Никто не погиб. И даже не пострадал, но выгорел машинный зал, и пропало все оборудование, поэтому вплоть до реконструкции зала — а на это уйдет много времени — производство перевели на другой конец города. Никто из фабричных к нам больше не заходит. Далеко, есть кафе и поближе.
Дни идут, я проживаю их без счета. Я в ожидании. А оно быстротечно. Книг я теперь не читаю. Я работаю в кафе или сижу на стуле, листая журналы, или смотрю в окно. Мать больше не пишет.

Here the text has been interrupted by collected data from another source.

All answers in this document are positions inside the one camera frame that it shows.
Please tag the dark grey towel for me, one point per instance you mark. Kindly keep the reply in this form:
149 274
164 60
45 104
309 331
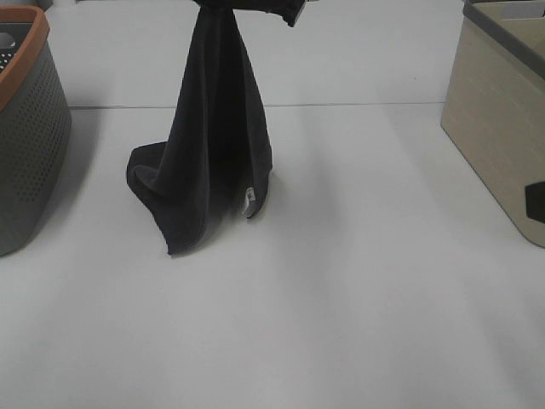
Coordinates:
218 141

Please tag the beige bin grey rim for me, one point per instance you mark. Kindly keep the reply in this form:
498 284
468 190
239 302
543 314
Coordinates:
494 107

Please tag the grey perforated basket orange rim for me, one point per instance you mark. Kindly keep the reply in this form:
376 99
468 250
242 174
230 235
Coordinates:
36 123

Если ты не пишешь, то и я не буду, начертала она в последнем послании и сдержала слово. Она железная. И я железная. Я тоже не пишу. Мне нечего ей сказать. Я катаюсь на машине с тетей Кари. По воскресеньям мы отправляемся в дальние путешествия, вооружившись картой и поставив между сиденьями корзину с провизией. У тети Кари есть разрешение на покупку бензина, потому что "ситроен" записан на кафе, значит, он служебный, и, хотя бензин чертовски дорог, тетя расплачивается за него не моргнув глазом. То мы едем в Лиросене под Драмменом и любуемся оттуда фьордом. То к ее знакомым на хутор подле Орнеса; бог весть откуда она знает их, но они радуются нашему приезду и угощают нас кексами. Там я захожу в хлев и прохожу вдоль ряда коров, окунаясь в исходящие от них волны тепла, я глажу их по спинам и говорю несколько только им внятных слов. Рано утром мы уезжаем к Бингфоссен в Сёрум. Почти всю дорогу я сплю. Тетя Кари останавливает машину у самого подвесного моста, и мы спускаемся к гладким камням поперек реки. Вода с разбега перекатывает через порог, и веер брызг оседает на пальто и волосах, а вдоль запруды громоздятся бревна, на конце каждого вырублена метка владельца. Гниющей древесиной пропахло вокруг все, мое пальто воняет несколько дней кряду. У реки холодно, но тетя Кари хочет кипятить кофе на костре, и я приношу из машины кофейник, хотя меня знобит и все еще клонит в сон, потом я пускаю в ход новые знания и разжигаю небольшой костер.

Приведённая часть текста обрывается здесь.